Hydrothermal chimneys are self-organizing chemical garden precipitates generated from geochemical disequilibria within deep-sea vent environments as heated, hydrothermally altered fluid seeps into a colder ocean. In an early Earth scenario, it has been proposed that the chimneys formed at ancient alkaline vents, and that transecting ambient pH/redox/chemical gradients could have driven reactions toward the emergence of metabolism1,2,3,4,5,6. Hydrothermal vents have also been postulated to exist on other planets including the ocean worlds, Europa and Enceladus7,8,9,10. Various experiments have been conducted to simulate aspects of proposed prebiotic hydrothermal chimney chemistry including precipitation of catalytic iron sulfide minerals that could reduce CO211,12, gradient-driven organic synthesis13,14,15, and incorporation of organics into chimney structures16. In creating experimental setups to mimic hydrothermal vents, whether on Earth or on other worlds, it is essential to consider the geochemical gradients and the open, far-from-equilibrium nature of the system to produce realistic simulations.

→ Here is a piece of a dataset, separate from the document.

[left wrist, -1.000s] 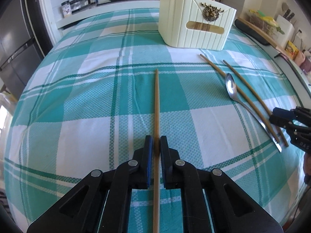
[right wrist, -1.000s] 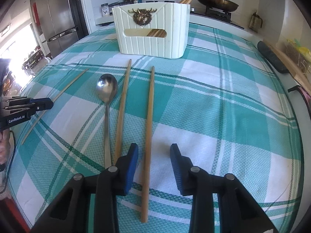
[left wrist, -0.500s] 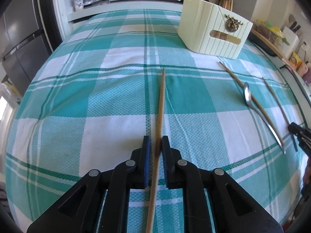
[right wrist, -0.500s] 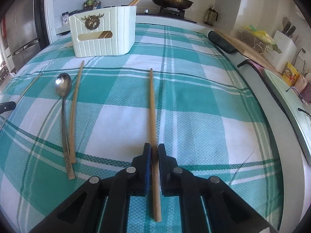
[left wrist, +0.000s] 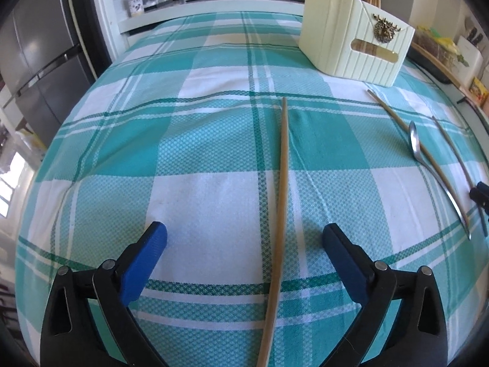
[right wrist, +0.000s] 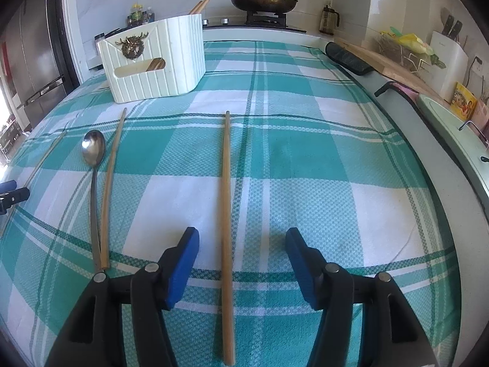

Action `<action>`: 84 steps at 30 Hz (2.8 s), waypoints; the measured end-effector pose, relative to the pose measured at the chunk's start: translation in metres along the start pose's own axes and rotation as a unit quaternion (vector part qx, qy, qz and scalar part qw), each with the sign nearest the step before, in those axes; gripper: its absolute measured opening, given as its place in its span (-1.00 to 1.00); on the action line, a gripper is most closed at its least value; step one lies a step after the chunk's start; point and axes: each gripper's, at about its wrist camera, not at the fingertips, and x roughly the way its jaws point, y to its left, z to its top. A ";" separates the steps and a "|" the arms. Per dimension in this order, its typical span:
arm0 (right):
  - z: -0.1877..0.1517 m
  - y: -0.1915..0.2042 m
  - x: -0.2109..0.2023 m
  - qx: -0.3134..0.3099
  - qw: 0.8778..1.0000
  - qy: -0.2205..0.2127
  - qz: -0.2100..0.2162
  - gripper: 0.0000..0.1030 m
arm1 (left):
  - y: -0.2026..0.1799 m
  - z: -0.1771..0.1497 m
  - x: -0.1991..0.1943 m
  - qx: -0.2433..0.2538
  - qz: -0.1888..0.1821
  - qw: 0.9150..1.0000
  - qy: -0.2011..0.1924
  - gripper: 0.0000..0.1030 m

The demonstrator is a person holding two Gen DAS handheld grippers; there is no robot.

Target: Organize utensils

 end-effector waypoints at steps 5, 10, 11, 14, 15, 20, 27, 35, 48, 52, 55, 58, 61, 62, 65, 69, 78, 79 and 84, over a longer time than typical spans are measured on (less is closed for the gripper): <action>0.001 -0.001 0.001 0.001 1.000 -0.002 0.000 0.22 | 0.000 0.000 0.001 0.001 -0.001 1.000 -0.003 0.99; 0.000 0.000 0.001 0.001 1.000 -0.002 -0.001 0.22 | 0.000 0.000 0.001 0.001 -0.001 1.000 -0.004 0.99; 0.000 0.000 0.001 0.000 1.000 -0.002 -0.001 0.22 | 0.000 0.000 0.001 0.001 -0.001 1.000 -0.004 0.99; 0.000 0.000 0.001 0.000 1.000 -0.002 -0.001 0.23 | 0.000 0.000 0.001 0.001 -0.001 1.000 -0.004 0.99; 0.000 0.000 0.001 0.001 1.000 -0.002 -0.001 0.23 | -0.001 -0.001 0.001 0.001 0.000 1.000 -0.004 0.99; 0.000 -0.001 0.001 0.000 1.000 -0.003 -0.001 0.23 | -0.001 -0.001 0.000 0.000 0.001 1.000 -0.003 0.99; 0.000 0.000 0.001 0.000 1.000 -0.003 -0.001 0.23 | 0.000 0.000 0.000 0.000 0.000 1.000 -0.002 0.99; 0.000 0.000 0.001 0.000 1.000 -0.003 -0.001 0.23 | 0.000 0.000 0.002 0.004 -0.004 1.000 0.002 0.99; 0.000 0.000 0.002 0.004 1.000 -0.002 0.006 0.27 | -0.001 0.006 0.005 0.026 -0.019 0.999 0.030 0.99; 0.007 0.001 0.004 -0.025 0.999 0.036 0.024 0.38 | 0.004 0.024 0.008 0.052 -0.043 0.994 0.082 0.97; 0.018 -0.003 0.006 -0.037 0.995 0.084 0.047 0.38 | 0.007 0.038 0.006 0.062 -0.045 0.994 0.084 0.97; 0.029 -0.003 0.015 -0.061 0.989 0.118 0.062 0.37 | -0.002 0.051 0.015 0.086 -0.037 0.991 0.096 0.92; 0.044 -0.002 0.028 -0.077 0.988 0.124 0.057 0.32 | -0.017 0.060 0.029 0.120 -0.030 0.986 0.115 0.70; 0.050 -0.002 0.033 -0.077 0.987 0.125 0.059 0.22 | -0.020 0.064 0.033 0.123 -0.034 0.985 0.120 0.70; 0.073 0.000 0.046 -0.062 0.988 0.125 0.068 -0.02 | -0.024 0.077 0.042 0.112 -0.049 0.984 0.127 0.62; 0.101 0.009 0.067 -0.055 0.990 0.113 0.058 -0.66 | -0.026 0.089 0.043 0.098 -0.056 0.988 0.110 -0.16; 0.121 0.024 0.014 -0.034 0.996 0.025 0.082 -0.87 | -0.002 0.089 -0.032 0.059 -0.085 0.994 0.024 -0.91; 0.122 0.023 -0.001 -0.033 0.995 0.008 0.092 -0.87 | 0.002 0.091 -0.046 0.054 -0.092 0.994 0.010 -0.91; 0.126 0.024 -0.077 -0.040 0.989 -0.063 0.127 -0.87 | 0.018 0.099 -0.111 0.039 -0.128 0.989 -0.056 -0.91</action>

In addition to pH, redox, and chemical gradients, hydrothermal vents also impose a thermal gradient across the chimney membrane/wall due to the feed of heated vent fluid into a cold seafloor environment. Cold seafloor ocean temperatures can vary as a function of depth, solar penetration, and salinity; average seafloor ocean depths at vent sites (mostly at mid-ocean ridges) are in the range of 0-4 °C17. Depending on the type of vent, the thermal gradient between ocean and vent fluid can vary dramatically-from the milder gradients of alkaline vents, such as Lost City18,19 or the Strytan Hydrothermal Field where the vent fluid is 40-90 °C20,21, to the deep seafloor black smokers where the vent fluid can reach several hundred degrees Celsius22,23,24,25. From an origin-of-life perspective, simulation of thermal gradients in hydrothermal systems is significant as they could affect the mineralogy and chemical reactivity of chimney precipitates3,13 and/or could affect habitability as hydrothermal chimneys host microbes that take up electrons directly from mineral surfaces26. In a gradient across the chimney wall, a range of temperature conditions would be present over a short distance, and the chimney wall would represent a combination of minerals and reactions characteristic of all these thermal regimes.

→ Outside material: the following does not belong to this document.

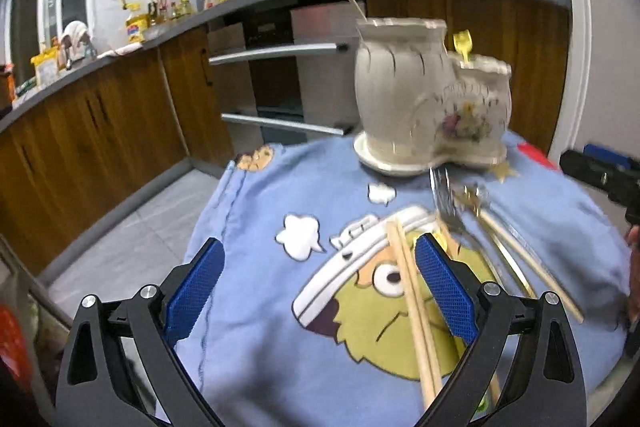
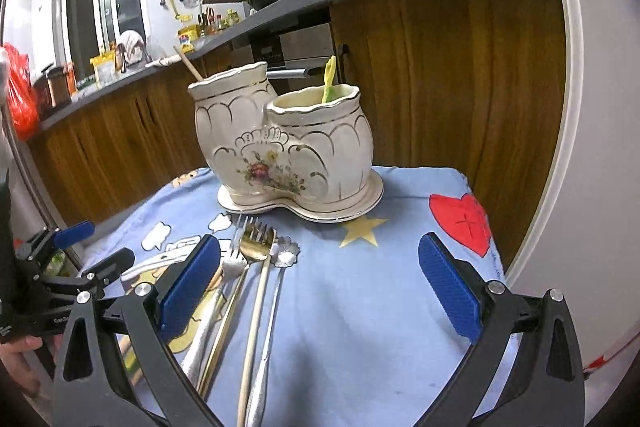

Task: Organize utensils
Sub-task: 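Lower the left tool onto another chopstick while the right tool reaches the gold fork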

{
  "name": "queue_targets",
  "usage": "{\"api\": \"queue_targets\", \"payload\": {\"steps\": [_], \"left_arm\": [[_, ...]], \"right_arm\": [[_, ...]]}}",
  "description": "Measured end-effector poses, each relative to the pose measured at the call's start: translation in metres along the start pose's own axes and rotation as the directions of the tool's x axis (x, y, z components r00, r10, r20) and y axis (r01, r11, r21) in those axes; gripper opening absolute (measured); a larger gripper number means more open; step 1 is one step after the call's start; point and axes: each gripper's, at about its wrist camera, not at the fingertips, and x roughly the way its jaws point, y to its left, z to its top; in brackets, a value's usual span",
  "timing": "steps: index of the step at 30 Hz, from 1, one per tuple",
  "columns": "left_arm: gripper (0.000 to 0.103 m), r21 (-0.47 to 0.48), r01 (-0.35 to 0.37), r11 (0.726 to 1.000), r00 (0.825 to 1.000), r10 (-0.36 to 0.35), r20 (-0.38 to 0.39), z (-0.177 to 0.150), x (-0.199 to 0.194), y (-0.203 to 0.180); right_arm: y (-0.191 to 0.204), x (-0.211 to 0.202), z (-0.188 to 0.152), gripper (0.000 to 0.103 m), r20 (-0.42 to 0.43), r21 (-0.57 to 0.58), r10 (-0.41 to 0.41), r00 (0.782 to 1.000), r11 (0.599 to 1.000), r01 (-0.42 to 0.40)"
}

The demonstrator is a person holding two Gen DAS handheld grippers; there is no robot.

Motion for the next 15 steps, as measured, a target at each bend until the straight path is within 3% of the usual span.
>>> {"api": "queue_targets", "payload": {"steps": [3, 6, 15], "left_arm": [[0.092, 0.032, 0.056, 0.998, 0.996, -0.053, -0.070, -0.005, 0.008, -0.007], [0.077, 0.069, 0.072, 0.995, 0.991, -0.064, -0.119, -0.010, 0.015, -0.013], [0.064, 0.066, 0.122, 0.990, 0.982, -0.111, -0.151, -0.014, 0.016, -0.011]], "right_arm": [[0.000, 0.004, -0.001, 0.098, -0.018, 0.004, -0.002, 1.000, 1.000, 0.002], [-0.001, 0.009, 0.000, 0.098, -0.038, 0.019, 0.007, 0.999, 1.000, -0.006], [0.005, 0.017, -0.001, 0.098, -0.079, 0.008, 0.015, 0.997, 1.000, -0.014]]}}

Laboratory-grown hydrothermal chimneys in thermal gradients were simulated to explore the effects of the cold ocean and hot hydrothermal fluid on this potential prebiotic environment. Generally, because growing simulated hydrothermal chimneys via an injection method with a heated interior and cold exterior presents practical challenges, the most accessible chimney experiments are those done at ambient pressure (therefore not requiring costly and complicated reactors). Previous attempts at lab-grown chimneys in a thermal gradient have not able to produce both a hot/warm hydrothermal fluid and a cold ocean. In an effort to keep the entire chimney at high temperature for long durations to form reactive minerals that can drive organic reactions, some studies heated the whole experiment (ocean and hydrothermal fluid) to ~70 °C using either a heating jacket or a hot bath13,14. Another type of chimney precipitate formation experiment, in a "fuel cell" apparatus, formed the chimney wall simulant on a flat membrane template; these experiments have also been heated in bulk by submerging the fuel cell gradient apparatus in a hot water bath27,28. Previous studies have formed simulated hydrothermal chimneys from hot hydrothermal fluids (heated to ~70 °C using various methods) injected into a room-temperature ocean3,12; however, a cold ocean has not been attempted.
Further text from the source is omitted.